(Items from a data source)
◇ ◇ ◇

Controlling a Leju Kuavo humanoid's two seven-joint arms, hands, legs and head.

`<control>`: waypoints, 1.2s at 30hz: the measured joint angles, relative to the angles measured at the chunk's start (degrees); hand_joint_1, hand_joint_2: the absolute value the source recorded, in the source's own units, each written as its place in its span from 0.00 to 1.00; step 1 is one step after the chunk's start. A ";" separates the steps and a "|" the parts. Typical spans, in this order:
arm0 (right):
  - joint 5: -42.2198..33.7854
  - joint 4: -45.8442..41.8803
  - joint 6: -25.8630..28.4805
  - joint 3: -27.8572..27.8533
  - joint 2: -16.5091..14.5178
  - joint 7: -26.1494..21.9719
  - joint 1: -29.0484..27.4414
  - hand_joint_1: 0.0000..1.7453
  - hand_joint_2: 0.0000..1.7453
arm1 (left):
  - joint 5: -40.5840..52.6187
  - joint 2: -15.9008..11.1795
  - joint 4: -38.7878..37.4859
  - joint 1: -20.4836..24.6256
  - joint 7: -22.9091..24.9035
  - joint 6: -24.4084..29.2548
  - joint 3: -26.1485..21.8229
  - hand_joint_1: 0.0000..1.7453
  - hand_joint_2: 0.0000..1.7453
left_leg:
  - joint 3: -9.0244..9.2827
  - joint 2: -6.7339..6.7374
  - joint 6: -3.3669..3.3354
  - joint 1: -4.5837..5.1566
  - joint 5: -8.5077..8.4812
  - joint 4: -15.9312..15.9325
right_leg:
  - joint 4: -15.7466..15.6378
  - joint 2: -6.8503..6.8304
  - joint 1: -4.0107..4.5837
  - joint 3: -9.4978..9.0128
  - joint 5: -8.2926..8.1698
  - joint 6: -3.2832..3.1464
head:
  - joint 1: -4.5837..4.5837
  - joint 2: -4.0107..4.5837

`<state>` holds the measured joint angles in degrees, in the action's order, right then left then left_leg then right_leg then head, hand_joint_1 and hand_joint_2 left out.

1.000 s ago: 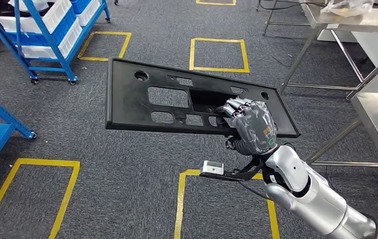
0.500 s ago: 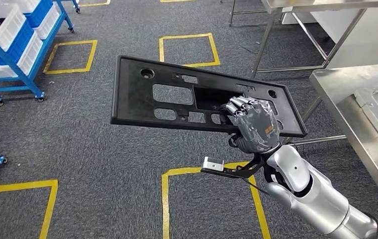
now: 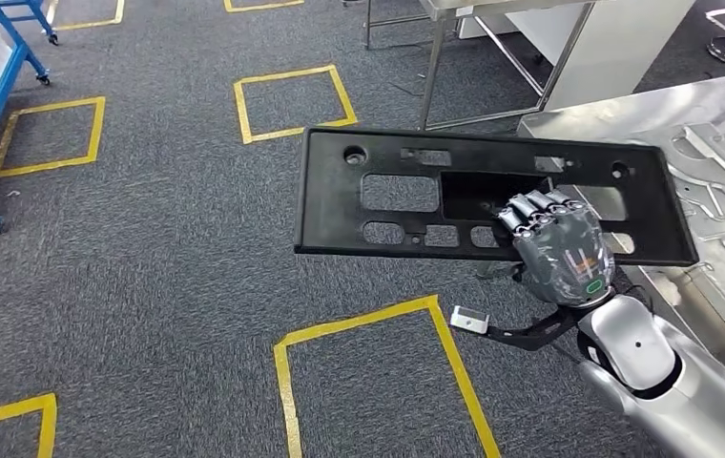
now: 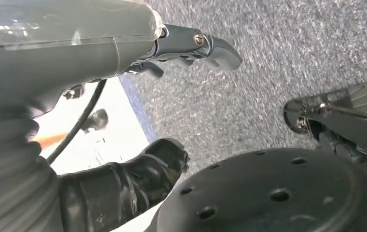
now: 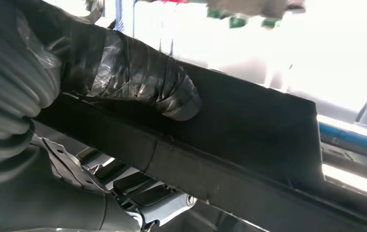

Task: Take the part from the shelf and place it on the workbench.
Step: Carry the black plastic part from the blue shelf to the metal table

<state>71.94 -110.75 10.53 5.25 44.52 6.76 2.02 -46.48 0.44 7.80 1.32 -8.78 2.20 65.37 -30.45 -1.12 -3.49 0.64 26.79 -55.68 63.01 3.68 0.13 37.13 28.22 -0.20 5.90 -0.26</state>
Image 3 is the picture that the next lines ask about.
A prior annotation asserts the black plastic plate part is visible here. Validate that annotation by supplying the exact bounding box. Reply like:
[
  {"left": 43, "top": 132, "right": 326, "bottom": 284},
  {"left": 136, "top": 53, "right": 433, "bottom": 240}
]
[{"left": 293, "top": 126, "right": 700, "bottom": 268}]

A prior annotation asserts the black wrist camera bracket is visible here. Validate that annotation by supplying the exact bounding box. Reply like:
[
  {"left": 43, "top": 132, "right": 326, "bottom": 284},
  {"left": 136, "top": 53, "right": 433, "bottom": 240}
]
[{"left": 486, "top": 306, "right": 582, "bottom": 353}]

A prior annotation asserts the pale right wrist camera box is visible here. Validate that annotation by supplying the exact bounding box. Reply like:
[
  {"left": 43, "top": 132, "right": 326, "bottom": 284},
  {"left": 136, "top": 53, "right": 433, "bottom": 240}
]
[{"left": 449, "top": 305, "right": 491, "bottom": 334}]

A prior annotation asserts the silver stamped metal panel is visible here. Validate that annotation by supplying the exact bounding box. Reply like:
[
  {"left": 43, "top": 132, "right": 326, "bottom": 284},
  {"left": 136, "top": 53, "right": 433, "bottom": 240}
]
[{"left": 517, "top": 71, "right": 725, "bottom": 412}]

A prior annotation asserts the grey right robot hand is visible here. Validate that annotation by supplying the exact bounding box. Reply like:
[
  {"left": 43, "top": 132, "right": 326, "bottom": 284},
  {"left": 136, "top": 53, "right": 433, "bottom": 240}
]
[{"left": 496, "top": 188, "right": 616, "bottom": 309}]

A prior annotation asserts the stainless steel table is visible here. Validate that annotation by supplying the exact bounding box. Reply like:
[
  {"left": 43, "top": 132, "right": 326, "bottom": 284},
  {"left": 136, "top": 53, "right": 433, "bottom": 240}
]
[{"left": 362, "top": 0, "right": 597, "bottom": 132}]

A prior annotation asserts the white panel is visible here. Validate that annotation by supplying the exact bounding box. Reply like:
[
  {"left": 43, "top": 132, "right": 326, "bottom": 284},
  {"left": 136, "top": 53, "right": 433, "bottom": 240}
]
[{"left": 460, "top": 0, "right": 697, "bottom": 113}]

◇ ◇ ◇

→ **Your goal**: Note every line of the records that holds the word "wrist", and copy it.

→ **Solution for this exercise**:
A prior annotation asserts the black wrist camera bracket is visible here. Validate that annotation by supplying the exact bounding box. Reply like:
A prior annotation asserts the pale right wrist camera box is visible here. Validate that annotation by supplying the exact bounding box. Reply like:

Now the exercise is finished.